Пламенные революционеры

До встречи с ним я, дожив до 40 лет, всегда говорил: “Я знаю подлые поступки, но я не знал подлецов”. Теперь я встретился с подлецом. Это был широкоплечий малый с выгнутой грудью и руками столь длинными, что, казалось, он мог бы почесать свою пятку, не нагибаясь. Лба почти не было. Совсем питекантроп!
На груди его была татуировка — 4 картины: на одной человек с широкой бородой, на другой — с короткой, на третьей — без бороды, но с усами, на четвертой — без усов и без бороды. Он пояснял: это — Маркс, Ленин, Либкнехт и Роза Люксембург. Дышать с ним одним воздухом было очень тяжело. Интеллигенцию он ненавидел до боли в зубах. Он размахивал руками, словно хотел кого-то схватить и задушить. Так и говорил: “Их всех нужно расстрелять”. Нам он говорил, что надеется — мы получим “на полную катушку”, т. е. по 10 лет (тогда это был максимальный срок).
Доминирующим объектом его ненависти был Сталин. Однажды в библиотеке в нашем присутствии он разразился проклятиями на голову Сталина и грохотал: “Он своим жирным задом раздавил революцию, ввел машину голосования” (это выражение я помню точно). Жигачев за одно только был благодарен Сталину, что он, Жигачев, униженный до общества контрреволюционеров, все же не смешан с нами: ему почет, он как “политический” пользуется дополнительным питанием. Жигачев говорил, говорил без умолку, его пулемет трещал беспрерывно. И в библиотеке Жигачев нашел, как проявить свою преданность революции.

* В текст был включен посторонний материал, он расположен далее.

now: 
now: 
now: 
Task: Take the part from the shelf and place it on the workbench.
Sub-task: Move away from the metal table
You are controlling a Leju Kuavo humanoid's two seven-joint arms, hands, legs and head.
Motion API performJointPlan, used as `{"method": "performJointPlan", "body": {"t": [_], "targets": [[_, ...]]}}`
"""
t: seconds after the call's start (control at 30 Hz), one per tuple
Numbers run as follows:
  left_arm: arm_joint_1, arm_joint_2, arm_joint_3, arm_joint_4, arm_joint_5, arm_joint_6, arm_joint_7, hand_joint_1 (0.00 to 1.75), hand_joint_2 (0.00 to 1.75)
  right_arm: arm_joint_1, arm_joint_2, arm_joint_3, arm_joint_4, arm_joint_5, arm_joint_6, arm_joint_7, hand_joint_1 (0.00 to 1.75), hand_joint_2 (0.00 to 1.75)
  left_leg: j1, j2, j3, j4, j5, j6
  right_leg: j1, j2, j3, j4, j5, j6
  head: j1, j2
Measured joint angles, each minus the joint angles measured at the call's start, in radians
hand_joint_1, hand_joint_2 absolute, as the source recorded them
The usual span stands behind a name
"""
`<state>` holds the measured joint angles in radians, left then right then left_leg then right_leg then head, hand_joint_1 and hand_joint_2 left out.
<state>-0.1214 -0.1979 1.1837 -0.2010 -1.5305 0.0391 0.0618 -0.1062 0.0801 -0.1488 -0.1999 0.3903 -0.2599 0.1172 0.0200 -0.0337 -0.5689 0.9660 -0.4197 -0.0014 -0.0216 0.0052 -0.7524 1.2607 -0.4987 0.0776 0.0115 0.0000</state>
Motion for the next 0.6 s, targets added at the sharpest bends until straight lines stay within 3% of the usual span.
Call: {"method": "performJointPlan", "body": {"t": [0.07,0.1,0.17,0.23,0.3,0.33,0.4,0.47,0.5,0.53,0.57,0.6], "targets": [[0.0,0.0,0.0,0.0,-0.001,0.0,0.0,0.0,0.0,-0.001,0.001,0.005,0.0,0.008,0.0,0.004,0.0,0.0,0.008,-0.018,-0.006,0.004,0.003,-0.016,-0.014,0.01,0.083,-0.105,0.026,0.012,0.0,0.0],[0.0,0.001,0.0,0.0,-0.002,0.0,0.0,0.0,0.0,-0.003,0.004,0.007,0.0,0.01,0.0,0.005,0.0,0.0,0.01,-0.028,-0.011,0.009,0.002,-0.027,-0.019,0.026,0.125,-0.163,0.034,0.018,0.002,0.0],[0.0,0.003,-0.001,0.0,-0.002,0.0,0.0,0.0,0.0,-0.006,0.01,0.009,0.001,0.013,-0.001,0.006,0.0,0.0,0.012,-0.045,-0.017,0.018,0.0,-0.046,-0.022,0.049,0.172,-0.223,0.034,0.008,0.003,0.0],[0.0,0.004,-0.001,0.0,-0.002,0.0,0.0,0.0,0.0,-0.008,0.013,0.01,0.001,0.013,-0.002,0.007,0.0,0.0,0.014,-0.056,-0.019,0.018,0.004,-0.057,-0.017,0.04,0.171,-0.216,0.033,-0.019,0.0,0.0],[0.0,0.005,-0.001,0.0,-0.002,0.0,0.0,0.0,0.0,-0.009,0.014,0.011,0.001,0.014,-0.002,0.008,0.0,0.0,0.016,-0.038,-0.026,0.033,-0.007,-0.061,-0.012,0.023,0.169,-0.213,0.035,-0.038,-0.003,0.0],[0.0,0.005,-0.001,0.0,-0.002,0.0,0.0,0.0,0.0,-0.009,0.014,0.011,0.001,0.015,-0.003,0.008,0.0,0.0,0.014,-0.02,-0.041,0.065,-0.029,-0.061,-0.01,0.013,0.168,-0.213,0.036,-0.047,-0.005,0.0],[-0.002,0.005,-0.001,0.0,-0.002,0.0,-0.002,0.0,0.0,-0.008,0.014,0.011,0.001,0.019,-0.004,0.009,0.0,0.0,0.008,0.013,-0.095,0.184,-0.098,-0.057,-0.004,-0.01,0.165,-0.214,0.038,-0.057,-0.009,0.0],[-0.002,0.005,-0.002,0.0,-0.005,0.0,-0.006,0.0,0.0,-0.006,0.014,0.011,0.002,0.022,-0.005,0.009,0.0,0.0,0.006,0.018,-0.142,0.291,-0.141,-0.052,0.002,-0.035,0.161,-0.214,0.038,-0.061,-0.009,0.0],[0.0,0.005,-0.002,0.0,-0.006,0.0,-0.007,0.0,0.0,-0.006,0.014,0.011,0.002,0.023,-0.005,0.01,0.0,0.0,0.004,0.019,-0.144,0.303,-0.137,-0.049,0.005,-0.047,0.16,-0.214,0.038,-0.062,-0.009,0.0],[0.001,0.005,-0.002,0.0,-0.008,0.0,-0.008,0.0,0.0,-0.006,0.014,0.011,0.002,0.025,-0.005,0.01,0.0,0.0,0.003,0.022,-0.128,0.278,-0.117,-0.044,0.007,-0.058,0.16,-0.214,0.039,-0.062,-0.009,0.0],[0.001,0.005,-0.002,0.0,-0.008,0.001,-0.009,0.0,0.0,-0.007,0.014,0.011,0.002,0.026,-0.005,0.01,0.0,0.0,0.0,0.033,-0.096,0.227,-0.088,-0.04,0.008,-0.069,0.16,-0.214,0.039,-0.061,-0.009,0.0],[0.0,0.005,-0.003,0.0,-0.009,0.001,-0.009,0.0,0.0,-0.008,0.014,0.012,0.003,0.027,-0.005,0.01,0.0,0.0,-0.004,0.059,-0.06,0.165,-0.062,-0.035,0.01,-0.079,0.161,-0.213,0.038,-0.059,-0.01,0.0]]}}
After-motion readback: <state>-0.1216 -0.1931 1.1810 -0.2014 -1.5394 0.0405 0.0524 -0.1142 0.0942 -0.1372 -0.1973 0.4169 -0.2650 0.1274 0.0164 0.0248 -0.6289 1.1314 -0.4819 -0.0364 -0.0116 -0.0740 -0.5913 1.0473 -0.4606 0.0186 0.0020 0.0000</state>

Он поднял крик, что мы не изъяли мистическую книгу “Ад” Данте. Но не нас освободили от его общества, а его от нашего.
Однажды в библиотеке, в присутствии гепеушника-библиотекаря (в форме!), он разразился такими проклятиями Сталину, что библиотекарь оторопел, съежился. Видимо, сообразил, что допустил нечто совсем уже недозволительное, и ушел. После нашего увода он имел продолжительную беседу с Жигачевым.
Выход был найден. Жигачев напишет на нас донос, и нас переведут в другую камеру, на другой этаж, чтобы ему больше не сталкиваться с нами. Так и случилось.
Это пишет Н.П. Анциферов, “Из дум о былом”. Описывается 1929 год, троцкист Жигачев, советская тюрьма.
“Ад” Данте надо было изъять, а “Чистилище” и “Рай” оставить.